Excerpts from a dataset
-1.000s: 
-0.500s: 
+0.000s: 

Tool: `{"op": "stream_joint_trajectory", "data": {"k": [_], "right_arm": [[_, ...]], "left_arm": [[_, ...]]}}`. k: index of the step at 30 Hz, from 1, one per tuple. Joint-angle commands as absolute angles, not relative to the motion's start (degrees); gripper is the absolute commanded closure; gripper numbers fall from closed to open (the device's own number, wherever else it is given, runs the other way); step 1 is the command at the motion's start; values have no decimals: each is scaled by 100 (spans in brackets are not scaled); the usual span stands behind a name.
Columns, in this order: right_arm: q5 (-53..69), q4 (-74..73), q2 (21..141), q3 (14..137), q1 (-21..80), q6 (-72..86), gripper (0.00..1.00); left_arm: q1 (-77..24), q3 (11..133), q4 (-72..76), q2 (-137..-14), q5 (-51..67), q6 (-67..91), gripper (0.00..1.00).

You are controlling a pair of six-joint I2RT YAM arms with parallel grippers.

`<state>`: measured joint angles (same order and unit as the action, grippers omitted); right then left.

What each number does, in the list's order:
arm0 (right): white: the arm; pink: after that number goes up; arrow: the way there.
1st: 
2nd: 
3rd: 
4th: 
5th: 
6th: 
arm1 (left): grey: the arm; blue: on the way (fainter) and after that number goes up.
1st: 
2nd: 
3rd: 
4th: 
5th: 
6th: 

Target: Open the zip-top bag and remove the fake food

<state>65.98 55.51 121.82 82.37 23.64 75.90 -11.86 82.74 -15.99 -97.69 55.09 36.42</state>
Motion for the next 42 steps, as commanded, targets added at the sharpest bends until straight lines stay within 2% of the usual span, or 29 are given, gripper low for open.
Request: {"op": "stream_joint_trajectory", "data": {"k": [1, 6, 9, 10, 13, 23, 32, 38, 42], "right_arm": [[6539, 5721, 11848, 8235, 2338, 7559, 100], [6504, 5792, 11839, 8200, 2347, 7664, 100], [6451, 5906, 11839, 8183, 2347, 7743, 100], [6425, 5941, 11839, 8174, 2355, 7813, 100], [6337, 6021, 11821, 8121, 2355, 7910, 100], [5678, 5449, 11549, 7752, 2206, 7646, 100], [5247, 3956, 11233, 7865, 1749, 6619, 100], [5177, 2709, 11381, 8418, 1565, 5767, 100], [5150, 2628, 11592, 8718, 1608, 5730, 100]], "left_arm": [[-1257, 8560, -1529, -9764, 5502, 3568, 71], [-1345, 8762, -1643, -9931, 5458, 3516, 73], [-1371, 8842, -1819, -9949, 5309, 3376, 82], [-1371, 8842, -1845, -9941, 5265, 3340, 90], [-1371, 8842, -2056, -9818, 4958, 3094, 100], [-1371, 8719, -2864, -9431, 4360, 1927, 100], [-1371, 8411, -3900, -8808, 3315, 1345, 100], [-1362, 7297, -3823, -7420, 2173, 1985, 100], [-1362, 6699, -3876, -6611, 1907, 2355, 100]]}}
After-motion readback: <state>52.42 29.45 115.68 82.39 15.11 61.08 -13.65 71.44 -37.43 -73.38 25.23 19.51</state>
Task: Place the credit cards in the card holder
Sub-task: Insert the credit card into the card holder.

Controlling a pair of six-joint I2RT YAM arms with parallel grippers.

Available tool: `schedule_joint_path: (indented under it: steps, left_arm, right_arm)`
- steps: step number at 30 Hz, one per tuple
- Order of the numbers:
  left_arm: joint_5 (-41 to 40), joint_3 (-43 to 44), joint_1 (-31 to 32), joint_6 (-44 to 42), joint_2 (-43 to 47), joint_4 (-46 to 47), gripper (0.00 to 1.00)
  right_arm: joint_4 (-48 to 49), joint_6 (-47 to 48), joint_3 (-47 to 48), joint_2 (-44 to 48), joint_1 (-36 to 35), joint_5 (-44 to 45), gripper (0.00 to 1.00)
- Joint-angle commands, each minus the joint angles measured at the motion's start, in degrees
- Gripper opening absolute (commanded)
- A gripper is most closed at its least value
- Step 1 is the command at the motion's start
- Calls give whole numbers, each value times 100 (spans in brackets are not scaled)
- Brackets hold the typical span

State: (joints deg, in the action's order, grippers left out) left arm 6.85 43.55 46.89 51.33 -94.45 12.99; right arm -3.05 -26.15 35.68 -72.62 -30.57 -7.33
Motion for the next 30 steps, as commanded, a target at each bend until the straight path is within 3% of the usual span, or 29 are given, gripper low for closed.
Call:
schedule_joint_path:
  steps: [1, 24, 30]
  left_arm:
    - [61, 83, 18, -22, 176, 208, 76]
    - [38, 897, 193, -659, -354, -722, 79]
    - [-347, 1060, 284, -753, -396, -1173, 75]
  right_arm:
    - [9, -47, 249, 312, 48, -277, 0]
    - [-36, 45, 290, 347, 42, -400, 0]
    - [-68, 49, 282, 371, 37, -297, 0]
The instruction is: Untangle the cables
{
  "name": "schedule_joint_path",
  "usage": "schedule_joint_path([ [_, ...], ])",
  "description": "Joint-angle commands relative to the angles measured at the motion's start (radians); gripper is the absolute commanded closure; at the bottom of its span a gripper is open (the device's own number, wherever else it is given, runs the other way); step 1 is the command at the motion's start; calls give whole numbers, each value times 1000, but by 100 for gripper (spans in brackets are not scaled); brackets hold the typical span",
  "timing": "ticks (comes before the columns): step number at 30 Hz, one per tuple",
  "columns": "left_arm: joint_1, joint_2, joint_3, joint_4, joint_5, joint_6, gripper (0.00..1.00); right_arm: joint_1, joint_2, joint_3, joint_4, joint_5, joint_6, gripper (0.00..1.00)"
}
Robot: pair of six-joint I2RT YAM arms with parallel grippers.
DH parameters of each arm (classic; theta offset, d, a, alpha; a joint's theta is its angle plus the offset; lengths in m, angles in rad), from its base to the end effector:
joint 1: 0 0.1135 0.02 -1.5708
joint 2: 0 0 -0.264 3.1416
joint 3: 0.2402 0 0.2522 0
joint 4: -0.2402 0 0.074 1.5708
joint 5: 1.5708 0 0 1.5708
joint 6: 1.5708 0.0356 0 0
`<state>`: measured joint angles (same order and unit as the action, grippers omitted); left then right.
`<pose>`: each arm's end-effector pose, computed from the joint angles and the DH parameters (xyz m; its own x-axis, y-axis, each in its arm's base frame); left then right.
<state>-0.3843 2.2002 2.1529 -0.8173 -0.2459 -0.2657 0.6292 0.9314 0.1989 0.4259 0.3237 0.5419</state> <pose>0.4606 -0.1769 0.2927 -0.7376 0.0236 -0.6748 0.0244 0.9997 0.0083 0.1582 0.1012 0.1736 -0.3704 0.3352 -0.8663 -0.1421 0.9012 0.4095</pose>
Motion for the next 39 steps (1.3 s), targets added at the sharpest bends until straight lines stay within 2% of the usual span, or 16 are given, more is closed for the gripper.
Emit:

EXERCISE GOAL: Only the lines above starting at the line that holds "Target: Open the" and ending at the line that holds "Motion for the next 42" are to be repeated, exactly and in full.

REPLY:
Target: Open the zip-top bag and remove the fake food

<state>65.98 55.51 121.82 82.37 23.64 75.90 -11.86 82.74 -15.99 -97.69 55.09 36.42</state>
Motion for the next 42 steps, as commanded, targets added at the sharpest bends until straight lines stay within 2% of the usual span, or 29 are given, gripper low for open.

No further work remains in this exercise.